Herman, lui, se définit comme « trans ». Il a un autre prénom quand il se travestit en femme. Son statut, il l’a compris il y a quatre ans, en classe de terminale. Le jour de notre entretien, il porte un tee-shirt sur un collant noir et parle d’un air un peu timide. « C’était au cours de SVT, on travaillait en groupe quand un camarade de classe m’a envoyé “je t’aime” sur un bout de papier, souffle-t-il. Au début, j’ai pris ça pour une blague, mais il a insisté. C’est ensuite que j’ai su qu’il était homo. Nous sommes restés ensemble un moment. »

Harcèlement quotidien
Contrairement à Wilfried, Herman raconte qu’il est quotidiennement moqué par son entourage. « A cause de ma démarche et parce que je suis efféminé, les gens se moquent de moi. Quand je fais des activités artistiques avec mes apprenants, mes collègues me disent devant les élèves : “Ah toi, tu es une femme hein ! Pourquoi tu parles comme ça ? Pourquoi tu marches de la sorte ?” Je suis quotidiennement harcelé. » Le harcèlement dont il est victime peut même aller plus loin soutient-il : « Un jour, la directrice de l’école dans laquelle j’interviens a voulu prendre mon téléphone pour regarder mes photos.
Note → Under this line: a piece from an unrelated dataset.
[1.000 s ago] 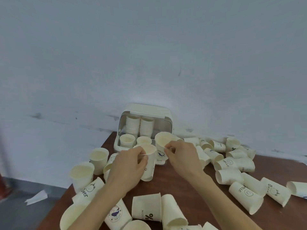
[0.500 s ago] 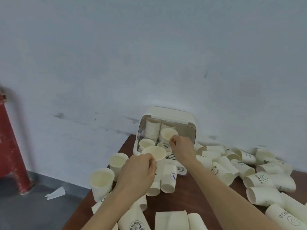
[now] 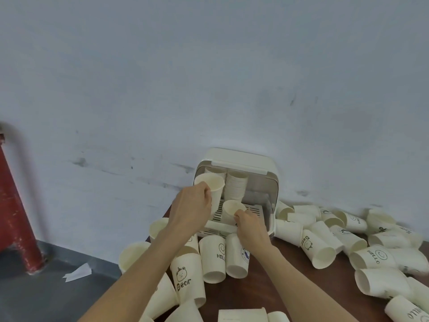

Elle avait été informée par des collègues que je m’habillais en femme et que je me photographiais. C’est grâce à Wilfried que j’ai pu m’en sortir. Il m’a rappelé que l’engagement qui me lie à l’établissement n’autorise pas la directrice à fouiller dans mon téléphone et qu’il s’agit de ma vie privée. Mais nous les avons quand même effacées. »

Des Wilfried et des Herman, il y en a des milliers au Bénin, obligés de cacher leur véritable identité sexuelle. Aujourd’hui, ils soutiennent que l’Etat ne les protège pas suffisamment. Selon l’ONG Hirondelle Club, qui défend la cause de ces minorités dans le pays, de nombreux adolescents béninois sont encore chassés de leur foyer familial à cause de leur homosexualité et finissent par vivre à la rue. D’autres sont insultés, brimés, perdent leur emploi, sont exclus de leur école, de leur église, ou sont gravement agressés. Wilfried et Herman vivent dans la peur. Ils craignent un jour de subir le même sort que certains de leurs amis : mourir, tués par la haine et l’intolérance.